Its not modern (1945) and its not clever, but i really like the simplicity of it. Back to my Janet and John view of T/Wells. The simplicity means that the idea is immediate rather than trying to look past fancy rendering covering up an average design (i am very much speaking to my self here). i am not saying i like the utilitarian design (form follows function), but there is a certain honesty about it. Plus the instructive Gill Sans font, very ‘KEEP OFF THE GRASS’.
Or am i talking blather?
Harry Wingfield illustrated books of the period, very idealistic.
But would it stand out in a 'pin-up'?
Interesting to see an amphitheatre.
Probably not, (against todays fashion/technology expectation), but that is down to a subjective judgment. I suppose all rendering has a historical context, ie renaissance rendering would the art and social history of the time.
Where as 1945 was all about, Bevin and a new post war start with the state bringing in a new order thus the utilitarian design. So the expressionism is minimal, its all representative/idealistic. Just found myself thinking how we are all victims of the fashion of the age we live in. A case of influence rather that original idea's.
Thes style is very much of its time- I picked up some old architectural drawings at a car boot recently, all in this style. Gill sans, ay? really sets the tone!
It could work in a contemporary setting- and I'm not talking about the design itself, just the presentation style- as a kind of parody of post war utilitarianism (parallels with our own contemporary era of austerity).
Think these designers like irony- all about layers, see. Or was that ironing?
Post war, post crash, yep get your point.

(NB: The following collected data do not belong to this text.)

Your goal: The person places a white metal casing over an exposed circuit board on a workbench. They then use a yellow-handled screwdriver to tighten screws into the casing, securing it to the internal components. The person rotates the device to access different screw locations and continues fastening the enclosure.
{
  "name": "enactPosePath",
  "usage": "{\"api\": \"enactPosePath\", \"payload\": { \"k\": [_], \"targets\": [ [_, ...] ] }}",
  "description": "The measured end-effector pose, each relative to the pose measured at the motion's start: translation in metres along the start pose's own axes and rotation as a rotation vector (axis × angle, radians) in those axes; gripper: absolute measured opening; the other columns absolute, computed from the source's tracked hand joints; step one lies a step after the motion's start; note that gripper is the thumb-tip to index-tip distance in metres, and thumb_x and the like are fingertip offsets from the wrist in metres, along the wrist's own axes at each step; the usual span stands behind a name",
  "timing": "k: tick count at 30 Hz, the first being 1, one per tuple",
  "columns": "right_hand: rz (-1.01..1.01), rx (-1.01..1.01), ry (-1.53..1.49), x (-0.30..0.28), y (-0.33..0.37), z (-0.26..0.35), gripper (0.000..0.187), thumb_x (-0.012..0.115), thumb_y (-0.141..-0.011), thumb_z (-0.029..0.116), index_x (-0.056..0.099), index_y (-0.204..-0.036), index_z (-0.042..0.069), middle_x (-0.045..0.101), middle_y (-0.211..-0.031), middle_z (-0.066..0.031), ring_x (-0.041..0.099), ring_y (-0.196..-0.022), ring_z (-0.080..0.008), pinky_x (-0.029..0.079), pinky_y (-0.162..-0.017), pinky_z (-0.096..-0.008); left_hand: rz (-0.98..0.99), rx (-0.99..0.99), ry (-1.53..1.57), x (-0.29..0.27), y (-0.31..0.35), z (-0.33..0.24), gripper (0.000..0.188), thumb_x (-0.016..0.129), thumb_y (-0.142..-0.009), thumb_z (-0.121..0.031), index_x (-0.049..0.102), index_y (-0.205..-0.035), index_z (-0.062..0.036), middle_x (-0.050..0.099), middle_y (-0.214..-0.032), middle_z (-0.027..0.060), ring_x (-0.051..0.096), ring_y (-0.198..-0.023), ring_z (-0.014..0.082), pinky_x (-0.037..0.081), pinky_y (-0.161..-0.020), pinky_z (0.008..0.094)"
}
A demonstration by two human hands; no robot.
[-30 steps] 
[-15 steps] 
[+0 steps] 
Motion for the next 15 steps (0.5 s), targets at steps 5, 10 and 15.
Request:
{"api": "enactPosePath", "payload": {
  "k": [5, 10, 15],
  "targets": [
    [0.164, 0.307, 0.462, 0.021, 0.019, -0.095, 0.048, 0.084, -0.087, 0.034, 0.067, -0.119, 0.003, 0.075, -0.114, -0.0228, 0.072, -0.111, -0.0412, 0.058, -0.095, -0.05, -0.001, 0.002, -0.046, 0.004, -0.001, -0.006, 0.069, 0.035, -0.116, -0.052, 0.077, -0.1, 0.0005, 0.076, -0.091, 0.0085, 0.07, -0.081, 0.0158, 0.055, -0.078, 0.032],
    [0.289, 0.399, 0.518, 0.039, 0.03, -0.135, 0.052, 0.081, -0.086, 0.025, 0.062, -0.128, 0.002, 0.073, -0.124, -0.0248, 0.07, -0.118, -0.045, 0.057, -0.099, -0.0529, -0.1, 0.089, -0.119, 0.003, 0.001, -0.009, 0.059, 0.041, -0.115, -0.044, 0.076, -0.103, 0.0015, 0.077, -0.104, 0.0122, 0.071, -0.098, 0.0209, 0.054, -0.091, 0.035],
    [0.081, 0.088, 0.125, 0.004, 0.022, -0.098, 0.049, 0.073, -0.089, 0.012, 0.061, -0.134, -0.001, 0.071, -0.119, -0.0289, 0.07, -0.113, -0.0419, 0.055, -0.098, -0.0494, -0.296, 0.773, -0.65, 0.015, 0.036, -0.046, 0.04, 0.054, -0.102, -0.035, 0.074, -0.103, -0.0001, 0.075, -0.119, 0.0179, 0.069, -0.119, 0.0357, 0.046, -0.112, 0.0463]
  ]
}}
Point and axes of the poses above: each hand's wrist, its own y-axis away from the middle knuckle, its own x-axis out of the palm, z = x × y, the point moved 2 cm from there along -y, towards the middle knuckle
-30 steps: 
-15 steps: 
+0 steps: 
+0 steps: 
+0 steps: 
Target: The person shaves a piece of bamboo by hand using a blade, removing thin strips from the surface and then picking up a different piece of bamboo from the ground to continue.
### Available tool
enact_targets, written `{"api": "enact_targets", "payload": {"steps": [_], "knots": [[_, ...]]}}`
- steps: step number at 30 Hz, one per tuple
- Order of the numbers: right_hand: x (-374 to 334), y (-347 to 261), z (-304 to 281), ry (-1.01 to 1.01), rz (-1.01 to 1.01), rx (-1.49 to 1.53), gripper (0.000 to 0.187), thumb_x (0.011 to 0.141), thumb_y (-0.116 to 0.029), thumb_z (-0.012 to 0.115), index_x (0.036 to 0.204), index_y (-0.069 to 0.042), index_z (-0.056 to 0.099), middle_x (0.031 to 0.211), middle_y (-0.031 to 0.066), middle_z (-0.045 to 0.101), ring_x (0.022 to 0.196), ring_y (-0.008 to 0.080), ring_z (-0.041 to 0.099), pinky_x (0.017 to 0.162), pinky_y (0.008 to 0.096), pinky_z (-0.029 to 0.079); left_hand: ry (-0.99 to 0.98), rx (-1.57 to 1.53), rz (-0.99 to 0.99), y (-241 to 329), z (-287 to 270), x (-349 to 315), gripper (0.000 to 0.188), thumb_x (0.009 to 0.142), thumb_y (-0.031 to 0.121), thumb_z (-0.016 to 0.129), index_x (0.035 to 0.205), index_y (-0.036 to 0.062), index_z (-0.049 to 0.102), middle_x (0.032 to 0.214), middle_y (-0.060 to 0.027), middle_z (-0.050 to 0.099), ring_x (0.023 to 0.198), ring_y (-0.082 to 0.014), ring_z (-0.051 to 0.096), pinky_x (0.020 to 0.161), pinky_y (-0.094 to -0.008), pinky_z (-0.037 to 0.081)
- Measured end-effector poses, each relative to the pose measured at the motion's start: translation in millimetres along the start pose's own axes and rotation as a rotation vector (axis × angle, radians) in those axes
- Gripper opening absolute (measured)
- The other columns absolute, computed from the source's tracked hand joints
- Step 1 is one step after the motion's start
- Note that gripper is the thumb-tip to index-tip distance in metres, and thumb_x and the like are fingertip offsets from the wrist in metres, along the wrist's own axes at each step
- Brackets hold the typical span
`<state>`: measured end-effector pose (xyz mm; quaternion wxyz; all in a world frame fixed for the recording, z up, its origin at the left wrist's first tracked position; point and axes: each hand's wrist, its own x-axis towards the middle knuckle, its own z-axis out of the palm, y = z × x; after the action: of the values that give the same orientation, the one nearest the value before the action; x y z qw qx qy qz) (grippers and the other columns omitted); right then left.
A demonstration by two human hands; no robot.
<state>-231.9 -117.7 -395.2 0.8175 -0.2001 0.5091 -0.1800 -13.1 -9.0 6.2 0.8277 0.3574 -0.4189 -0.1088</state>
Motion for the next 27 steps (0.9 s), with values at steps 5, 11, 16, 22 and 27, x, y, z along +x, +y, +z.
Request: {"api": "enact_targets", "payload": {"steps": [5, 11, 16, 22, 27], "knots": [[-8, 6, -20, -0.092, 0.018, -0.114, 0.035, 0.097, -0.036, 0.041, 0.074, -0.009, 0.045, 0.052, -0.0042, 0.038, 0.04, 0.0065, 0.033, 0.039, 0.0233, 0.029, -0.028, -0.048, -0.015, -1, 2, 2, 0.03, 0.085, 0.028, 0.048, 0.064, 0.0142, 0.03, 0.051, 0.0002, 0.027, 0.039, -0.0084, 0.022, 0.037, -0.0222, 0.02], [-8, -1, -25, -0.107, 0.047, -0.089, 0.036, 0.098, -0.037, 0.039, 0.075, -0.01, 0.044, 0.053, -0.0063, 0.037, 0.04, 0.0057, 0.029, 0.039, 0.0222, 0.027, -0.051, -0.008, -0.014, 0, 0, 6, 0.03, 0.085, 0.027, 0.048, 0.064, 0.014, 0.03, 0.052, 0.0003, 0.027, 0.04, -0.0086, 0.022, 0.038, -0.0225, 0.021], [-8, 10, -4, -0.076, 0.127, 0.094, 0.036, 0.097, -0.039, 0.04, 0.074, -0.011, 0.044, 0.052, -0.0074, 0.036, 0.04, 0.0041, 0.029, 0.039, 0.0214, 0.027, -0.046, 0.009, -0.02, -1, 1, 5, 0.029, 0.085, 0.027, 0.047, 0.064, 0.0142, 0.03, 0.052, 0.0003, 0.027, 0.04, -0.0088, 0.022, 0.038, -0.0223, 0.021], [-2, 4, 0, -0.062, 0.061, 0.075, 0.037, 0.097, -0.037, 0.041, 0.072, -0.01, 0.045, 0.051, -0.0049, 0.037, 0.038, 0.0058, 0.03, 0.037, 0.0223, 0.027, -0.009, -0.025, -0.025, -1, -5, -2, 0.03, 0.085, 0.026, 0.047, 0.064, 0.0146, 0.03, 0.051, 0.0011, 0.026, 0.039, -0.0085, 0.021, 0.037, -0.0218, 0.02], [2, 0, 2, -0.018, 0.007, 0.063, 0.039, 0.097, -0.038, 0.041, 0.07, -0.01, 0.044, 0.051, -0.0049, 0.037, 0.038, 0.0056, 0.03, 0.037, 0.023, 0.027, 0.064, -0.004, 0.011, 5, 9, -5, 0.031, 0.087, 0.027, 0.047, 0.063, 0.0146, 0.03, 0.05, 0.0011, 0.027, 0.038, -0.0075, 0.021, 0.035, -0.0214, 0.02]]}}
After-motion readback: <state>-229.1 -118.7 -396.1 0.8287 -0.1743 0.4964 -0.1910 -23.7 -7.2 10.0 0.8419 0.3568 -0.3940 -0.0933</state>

Its good for the soul to go without after a period of excess. Makes one appreciative of the simple things in life. Even that word that disappeared from our language, 'community'.
it would be fun to do a design of a contemporary garden the style of the above with perspective sketches done in the style of Harry Wingfield (illustrated the Early Ladybird books, inc. Peter and Jane). Not sure if Jamie would find the irony amusing though.